ESSAY: A Quiet Ecstasy

Kate Walters, September 28 2017

A Quiet Ecstasy

 

[…] a world in which every woman is the presiding genius of her own body,”

“Adrienne Rich, Of Woman Born)

 

These images by Kate Walters are immediately arresting in their simplicity and power. They seem to float, as if still in amniotic suspension - the world imbued with the infinite potential of new life. In these moments of metamorphic meeting, forms bond with the inevitable abandon of cells.

 

In these watercolours, they come into being by means of a felicitous emergence through technique of genuinely deep meaning; that is, the flow of the paint is as much followed as directed, the image a result of fluid, of absorption, of tension and viscosity, observed until the moment of birth, then gently held.

 

At this level, the interconnectedness of living beings appears as a given, clear, a matter of course. Procreation through the meeting of bodies is touching in all senses, and worlds away from the baggage with which struggling humanity weighs it down.

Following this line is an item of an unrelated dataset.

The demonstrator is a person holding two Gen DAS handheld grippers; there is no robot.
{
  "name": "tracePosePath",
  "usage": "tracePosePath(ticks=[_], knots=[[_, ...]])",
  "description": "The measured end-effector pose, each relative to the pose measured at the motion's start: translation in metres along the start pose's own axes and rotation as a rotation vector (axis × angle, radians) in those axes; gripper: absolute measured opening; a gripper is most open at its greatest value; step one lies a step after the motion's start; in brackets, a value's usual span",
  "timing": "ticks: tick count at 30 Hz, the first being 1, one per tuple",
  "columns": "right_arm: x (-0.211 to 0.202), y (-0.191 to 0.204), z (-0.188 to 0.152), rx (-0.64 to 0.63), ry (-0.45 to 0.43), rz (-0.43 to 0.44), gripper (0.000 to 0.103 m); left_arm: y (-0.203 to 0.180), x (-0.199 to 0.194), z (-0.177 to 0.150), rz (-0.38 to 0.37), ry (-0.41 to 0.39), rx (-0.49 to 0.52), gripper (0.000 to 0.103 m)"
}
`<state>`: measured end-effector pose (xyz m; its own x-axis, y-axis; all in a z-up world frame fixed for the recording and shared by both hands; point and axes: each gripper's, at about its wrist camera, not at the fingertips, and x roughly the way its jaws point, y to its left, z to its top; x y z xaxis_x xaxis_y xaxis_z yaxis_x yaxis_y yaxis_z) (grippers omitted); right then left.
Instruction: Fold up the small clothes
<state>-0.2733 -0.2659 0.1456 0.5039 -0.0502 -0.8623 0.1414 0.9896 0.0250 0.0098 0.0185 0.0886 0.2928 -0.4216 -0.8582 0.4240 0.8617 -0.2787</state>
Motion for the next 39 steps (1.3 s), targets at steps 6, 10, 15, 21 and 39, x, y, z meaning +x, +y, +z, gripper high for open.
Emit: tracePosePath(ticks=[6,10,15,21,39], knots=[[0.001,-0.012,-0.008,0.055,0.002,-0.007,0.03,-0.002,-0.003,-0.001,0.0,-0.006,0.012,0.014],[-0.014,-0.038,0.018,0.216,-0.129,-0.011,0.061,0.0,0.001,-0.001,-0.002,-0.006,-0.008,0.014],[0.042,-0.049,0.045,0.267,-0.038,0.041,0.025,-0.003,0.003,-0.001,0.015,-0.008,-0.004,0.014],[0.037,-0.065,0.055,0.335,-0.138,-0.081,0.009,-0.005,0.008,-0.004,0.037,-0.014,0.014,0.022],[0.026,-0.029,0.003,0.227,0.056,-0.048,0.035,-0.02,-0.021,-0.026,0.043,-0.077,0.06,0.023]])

I would call it innocence, except that it is deeply knowing. Perhaps this wisdom is the innocence of the fully grown, like Baudelaire’s willed return to childhood through desire.

 

Time in these works is thus quite other than linear or even cyclical. It just is. I find that when I have been looking at them, they resolve into a simultaneous continuity, such as occurs in dreams, rather than a sequence. They are all one.

 

Sanguine1 would seem to be their only possible colour, and white space the only possible ground; the colours of blood. And sunrise.